Google provides a lot of information to consider when conducting an assessment of their services, including:

  • Expert knowledge, reliability, and resources
  • Data protection commitments
  • Use of subprocessors
  • Security of the services
  • Data return & deletion
  • Assistance to the controller
  • International data transfers
  • Standards & certifications

Google’s web page about GDPR seems to be much modest than Amazon’s and Microsoft’s ones, but you still can find some valuable information there. You can find that web page here:


The world’s top three cloud services providers seem to be ready for the GDPR. They have to. European’s market is too big to leave it, and if they want to take a piece of that cake, they have to follow the rules.
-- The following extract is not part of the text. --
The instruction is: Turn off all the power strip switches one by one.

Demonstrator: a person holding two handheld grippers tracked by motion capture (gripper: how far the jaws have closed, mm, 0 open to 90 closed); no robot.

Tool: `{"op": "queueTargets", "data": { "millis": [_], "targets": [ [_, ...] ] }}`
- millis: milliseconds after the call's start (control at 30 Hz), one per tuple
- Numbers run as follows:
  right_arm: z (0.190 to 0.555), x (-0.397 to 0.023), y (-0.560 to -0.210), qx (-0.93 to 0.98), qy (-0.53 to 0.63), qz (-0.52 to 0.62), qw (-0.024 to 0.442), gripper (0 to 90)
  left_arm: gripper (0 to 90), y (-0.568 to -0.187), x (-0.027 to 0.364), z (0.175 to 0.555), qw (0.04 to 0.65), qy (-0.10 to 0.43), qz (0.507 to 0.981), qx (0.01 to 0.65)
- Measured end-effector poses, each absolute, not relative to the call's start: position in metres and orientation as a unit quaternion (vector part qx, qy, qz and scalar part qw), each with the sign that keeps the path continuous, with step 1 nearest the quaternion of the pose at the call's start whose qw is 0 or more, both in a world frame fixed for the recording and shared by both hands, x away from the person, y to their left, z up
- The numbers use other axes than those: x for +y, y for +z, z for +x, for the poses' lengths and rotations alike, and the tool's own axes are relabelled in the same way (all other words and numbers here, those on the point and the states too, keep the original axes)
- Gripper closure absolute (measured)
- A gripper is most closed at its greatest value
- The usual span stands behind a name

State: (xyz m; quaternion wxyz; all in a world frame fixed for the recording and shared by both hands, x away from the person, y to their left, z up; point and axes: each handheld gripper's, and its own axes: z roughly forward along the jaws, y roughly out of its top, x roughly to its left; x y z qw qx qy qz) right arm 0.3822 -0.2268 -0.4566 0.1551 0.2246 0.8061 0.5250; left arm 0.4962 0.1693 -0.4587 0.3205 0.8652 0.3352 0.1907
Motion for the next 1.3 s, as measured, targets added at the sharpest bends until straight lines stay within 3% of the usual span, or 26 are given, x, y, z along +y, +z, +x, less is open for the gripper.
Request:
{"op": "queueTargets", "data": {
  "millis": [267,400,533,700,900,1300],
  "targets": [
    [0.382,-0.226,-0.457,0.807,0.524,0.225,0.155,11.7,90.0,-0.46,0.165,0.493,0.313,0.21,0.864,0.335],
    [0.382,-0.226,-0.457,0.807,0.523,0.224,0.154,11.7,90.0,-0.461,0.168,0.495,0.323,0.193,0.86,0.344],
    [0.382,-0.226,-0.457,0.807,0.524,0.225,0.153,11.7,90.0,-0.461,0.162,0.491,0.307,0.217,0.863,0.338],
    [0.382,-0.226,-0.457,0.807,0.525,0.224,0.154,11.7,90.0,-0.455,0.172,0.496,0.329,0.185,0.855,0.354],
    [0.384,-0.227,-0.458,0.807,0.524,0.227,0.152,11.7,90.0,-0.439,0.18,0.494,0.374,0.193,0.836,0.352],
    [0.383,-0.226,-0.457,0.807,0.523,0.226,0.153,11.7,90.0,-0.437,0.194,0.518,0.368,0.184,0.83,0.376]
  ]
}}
Especially that it is enough that their customers process a personal data of EU citizens, they need to be GDPR compliant or to lose a customer. Sanctions for not following the GDPR are too big to risk.

All of that means that you can keep calm and continue to use public clouds. At least those biggest. But keep in mind, that Amazon, Microsoft, and Google just give you the tools and commit that their part of responsibility will meet GDPR’s requirements. It’s up to you how you use those tools and if you will fulfill all that GDPR requires. You will still be a controller, and it will be you, who is responsible for your customers’ personal data. So good luck and be careful. 20,000,000 EUR is a huge amount of money.